Agent Tomek złożył w piątek zeznania. Miał przekazywać tajne dokumenty pisowskim mediom

Były poseł Tomasz Kaczmarek, znany jako agent Tomek, złożył zawiadomienie o przestępstwie oraz “zawnioskował o nadanie mu statusu świadka koronnego” – informuje “Gazeta Wyborcza”. – Mieliśmy do czynienia z pewnego rodzaju układem dziennikarsko-politycznym w połączeniu ze służbami specjalnymi, po to, żeby robić za pomocą służb specjalnych po prostu politykę – ocenił sprawę poseł Nowej Lewicy Krzysztof Śmiszek. Poseł PiS Kacper Płażyński stwierdził, że “nie jest to osoba szczególnie wiarygodna”.

Tomasz Kaczmarek, były funkcjonariusz Centralnego Biura Antykorupcyjnego (2006-10) i były poseł PiS (2011-15), w miniony piątek złożył zawiadomienie o przestępstwie oraz “zawnioskował o nadanie mu statusu świadka koronnego” – czytamy w tekście Wojciecha Czuchnowskiego w poniedziałkowej “Gazecie Wyborczej”.
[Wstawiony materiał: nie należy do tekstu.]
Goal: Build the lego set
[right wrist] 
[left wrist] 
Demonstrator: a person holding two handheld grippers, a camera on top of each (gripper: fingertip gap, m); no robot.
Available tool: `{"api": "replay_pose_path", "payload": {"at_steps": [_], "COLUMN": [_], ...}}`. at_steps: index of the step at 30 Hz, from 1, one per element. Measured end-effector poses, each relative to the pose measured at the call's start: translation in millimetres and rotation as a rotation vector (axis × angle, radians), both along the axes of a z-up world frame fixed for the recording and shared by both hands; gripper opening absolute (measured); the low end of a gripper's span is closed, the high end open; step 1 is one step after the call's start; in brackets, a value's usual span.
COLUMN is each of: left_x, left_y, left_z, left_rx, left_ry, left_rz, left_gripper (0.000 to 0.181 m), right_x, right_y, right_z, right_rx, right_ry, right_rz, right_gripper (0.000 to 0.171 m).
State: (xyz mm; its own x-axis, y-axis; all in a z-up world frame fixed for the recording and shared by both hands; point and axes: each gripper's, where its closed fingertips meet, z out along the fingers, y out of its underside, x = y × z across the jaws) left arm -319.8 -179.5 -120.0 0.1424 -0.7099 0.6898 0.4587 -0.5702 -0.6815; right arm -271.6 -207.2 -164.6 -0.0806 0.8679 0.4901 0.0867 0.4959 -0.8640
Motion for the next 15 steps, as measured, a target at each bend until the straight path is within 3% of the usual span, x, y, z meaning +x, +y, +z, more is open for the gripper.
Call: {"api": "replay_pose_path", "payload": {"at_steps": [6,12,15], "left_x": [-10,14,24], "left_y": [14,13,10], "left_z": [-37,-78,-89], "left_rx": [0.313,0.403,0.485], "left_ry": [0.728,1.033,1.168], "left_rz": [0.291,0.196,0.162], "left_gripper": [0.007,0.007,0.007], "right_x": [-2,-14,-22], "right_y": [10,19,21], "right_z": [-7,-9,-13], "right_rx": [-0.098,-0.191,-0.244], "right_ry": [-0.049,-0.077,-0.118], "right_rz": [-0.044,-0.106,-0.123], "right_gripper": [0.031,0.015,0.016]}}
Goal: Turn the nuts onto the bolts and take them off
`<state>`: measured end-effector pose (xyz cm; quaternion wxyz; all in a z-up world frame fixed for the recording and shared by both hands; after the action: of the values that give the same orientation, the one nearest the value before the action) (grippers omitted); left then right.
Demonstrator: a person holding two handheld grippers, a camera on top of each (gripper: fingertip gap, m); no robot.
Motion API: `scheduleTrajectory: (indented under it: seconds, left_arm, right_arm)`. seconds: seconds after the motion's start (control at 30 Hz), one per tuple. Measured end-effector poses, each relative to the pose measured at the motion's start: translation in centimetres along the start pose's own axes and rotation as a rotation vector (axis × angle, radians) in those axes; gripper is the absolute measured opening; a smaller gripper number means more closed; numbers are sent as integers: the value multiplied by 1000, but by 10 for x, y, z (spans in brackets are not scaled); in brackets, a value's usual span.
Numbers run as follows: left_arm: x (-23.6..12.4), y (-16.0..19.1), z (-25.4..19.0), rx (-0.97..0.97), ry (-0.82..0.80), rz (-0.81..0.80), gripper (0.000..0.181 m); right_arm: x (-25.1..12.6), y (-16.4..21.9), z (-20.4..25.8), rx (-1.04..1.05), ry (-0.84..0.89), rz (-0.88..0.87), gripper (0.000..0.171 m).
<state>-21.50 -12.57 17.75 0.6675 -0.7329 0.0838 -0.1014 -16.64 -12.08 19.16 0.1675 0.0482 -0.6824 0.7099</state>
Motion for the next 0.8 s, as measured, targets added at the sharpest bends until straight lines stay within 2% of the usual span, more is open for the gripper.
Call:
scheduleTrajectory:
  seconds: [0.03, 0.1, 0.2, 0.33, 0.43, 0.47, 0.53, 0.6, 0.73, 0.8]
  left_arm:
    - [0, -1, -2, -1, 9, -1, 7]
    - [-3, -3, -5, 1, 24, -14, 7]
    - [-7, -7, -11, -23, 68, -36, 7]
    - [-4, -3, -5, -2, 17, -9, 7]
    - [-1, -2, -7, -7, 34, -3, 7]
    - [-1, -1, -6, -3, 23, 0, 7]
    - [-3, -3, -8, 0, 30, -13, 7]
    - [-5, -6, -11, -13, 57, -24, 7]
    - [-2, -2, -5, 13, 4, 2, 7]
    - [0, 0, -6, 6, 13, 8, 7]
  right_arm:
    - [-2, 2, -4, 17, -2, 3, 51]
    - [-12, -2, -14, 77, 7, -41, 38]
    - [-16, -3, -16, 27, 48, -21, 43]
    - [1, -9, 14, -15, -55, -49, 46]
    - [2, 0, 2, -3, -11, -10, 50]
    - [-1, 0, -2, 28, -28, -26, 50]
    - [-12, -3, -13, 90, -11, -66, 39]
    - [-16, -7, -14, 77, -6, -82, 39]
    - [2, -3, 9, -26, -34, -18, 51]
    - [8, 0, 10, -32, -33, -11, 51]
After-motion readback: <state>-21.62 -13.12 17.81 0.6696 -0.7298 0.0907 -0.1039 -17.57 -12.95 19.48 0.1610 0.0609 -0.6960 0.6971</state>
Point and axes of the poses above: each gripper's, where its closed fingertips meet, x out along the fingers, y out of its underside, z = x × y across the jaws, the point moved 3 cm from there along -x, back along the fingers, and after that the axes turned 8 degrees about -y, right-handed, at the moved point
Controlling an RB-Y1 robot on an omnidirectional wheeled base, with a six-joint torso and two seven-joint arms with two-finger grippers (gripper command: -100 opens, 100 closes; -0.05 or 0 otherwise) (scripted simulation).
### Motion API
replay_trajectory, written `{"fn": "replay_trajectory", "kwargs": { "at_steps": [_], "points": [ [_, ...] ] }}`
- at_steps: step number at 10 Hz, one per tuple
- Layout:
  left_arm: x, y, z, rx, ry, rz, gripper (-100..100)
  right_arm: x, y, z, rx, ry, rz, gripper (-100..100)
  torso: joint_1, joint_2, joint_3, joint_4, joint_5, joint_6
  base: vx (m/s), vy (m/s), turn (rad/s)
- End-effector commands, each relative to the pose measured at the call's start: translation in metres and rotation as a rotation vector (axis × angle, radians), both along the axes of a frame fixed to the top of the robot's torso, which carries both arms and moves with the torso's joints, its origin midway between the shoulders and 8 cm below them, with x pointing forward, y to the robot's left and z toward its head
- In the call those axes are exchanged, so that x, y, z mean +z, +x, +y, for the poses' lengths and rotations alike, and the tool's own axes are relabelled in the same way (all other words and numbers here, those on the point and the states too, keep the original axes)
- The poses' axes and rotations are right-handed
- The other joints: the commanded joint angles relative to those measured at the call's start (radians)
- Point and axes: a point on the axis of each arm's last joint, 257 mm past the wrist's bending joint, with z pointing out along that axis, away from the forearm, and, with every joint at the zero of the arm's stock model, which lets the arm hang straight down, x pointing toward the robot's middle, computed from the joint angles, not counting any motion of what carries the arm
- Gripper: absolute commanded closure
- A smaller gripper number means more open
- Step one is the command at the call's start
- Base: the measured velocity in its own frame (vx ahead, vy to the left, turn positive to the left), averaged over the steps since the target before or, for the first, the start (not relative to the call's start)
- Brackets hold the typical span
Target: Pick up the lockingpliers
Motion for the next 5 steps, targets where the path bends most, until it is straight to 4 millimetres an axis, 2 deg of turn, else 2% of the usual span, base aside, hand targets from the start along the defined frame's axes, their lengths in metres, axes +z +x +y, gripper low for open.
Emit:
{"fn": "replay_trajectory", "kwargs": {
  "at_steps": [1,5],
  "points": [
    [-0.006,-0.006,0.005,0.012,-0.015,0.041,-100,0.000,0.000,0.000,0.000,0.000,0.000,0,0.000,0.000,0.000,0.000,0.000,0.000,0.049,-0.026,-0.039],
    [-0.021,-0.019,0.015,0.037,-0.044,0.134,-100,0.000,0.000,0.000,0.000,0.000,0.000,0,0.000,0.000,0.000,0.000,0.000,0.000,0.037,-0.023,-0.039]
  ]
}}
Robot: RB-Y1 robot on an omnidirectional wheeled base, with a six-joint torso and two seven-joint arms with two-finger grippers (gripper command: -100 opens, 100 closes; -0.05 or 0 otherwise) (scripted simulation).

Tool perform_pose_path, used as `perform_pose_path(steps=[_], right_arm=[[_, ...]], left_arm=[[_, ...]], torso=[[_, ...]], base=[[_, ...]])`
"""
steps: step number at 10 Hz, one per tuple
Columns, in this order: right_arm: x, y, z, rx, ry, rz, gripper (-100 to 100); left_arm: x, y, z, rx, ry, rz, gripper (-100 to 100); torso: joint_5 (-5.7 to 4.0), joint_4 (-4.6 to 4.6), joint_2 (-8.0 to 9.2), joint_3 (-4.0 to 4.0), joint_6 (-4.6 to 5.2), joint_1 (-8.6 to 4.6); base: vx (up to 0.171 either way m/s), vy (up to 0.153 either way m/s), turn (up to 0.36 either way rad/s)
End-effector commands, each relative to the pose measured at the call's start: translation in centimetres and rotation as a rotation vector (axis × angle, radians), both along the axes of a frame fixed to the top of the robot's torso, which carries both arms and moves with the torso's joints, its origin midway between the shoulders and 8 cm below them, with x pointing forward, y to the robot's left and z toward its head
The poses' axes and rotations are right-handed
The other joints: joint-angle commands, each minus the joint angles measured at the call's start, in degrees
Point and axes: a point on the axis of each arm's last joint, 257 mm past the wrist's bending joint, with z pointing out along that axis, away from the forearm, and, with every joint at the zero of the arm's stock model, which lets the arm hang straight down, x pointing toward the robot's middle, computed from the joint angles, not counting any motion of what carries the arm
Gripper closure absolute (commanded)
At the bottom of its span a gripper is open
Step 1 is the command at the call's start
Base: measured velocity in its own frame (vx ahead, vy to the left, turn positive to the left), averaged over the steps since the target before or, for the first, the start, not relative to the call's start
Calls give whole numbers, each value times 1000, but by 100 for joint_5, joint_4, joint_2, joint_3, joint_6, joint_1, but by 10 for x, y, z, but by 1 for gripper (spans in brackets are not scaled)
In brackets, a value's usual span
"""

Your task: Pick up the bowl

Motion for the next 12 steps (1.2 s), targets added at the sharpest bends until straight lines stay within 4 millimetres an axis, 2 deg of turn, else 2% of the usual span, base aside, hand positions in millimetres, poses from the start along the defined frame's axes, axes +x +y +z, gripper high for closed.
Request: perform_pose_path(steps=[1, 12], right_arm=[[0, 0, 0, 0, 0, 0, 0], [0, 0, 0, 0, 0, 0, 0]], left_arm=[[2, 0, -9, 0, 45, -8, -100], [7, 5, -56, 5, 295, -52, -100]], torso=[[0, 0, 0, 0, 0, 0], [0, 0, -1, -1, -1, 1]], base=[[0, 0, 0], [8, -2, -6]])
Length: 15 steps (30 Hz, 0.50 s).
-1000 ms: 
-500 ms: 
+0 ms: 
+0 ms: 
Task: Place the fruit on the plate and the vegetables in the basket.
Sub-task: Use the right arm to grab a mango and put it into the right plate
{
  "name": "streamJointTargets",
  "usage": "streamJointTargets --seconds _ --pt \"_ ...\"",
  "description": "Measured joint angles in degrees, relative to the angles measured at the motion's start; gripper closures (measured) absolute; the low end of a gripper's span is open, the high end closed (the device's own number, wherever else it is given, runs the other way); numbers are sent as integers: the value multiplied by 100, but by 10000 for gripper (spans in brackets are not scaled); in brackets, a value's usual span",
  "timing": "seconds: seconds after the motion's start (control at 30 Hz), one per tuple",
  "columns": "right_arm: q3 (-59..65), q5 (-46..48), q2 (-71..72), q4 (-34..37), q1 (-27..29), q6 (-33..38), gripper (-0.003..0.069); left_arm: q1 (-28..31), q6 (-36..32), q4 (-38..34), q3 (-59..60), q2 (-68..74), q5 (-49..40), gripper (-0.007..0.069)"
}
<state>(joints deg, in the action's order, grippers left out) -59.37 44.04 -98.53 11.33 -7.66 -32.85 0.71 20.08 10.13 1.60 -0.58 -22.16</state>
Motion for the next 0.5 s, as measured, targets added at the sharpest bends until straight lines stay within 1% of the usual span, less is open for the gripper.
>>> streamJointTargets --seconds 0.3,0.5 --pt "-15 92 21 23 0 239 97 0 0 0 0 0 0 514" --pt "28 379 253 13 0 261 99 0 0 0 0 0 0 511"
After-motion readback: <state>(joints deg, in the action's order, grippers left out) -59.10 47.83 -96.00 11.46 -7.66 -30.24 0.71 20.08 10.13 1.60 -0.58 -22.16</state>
Agent Tomek “opowiada, jak na polecenie swoich przełożonych – Mariusza Kamińskiego, Macieja Wąsika i Ernesta Bejdy – przekazywał dokumenty dziennikarzom: Cezaremu Gmyzowi, Dorocie Kani, Tomaszowi Sakiewiczowi czy Samuelowi Pereirze”. “Dziś to gwiazdy prorządowych mediów. Dostawali materiały opatrzone najwyższymi klauzulami tajności, a szefowie Biura mieli pełną świadomość, że łamią prawo” – czytamy w tekście Czuchnowskiego.

Politycy PiS-u kwestionują wiarygodność Kaczmarka, natomiast przedstawiciele opozycji oceniają, że warto go wysłuchać, a sprawę powinien zbadać niezależny sąd i prokuratura.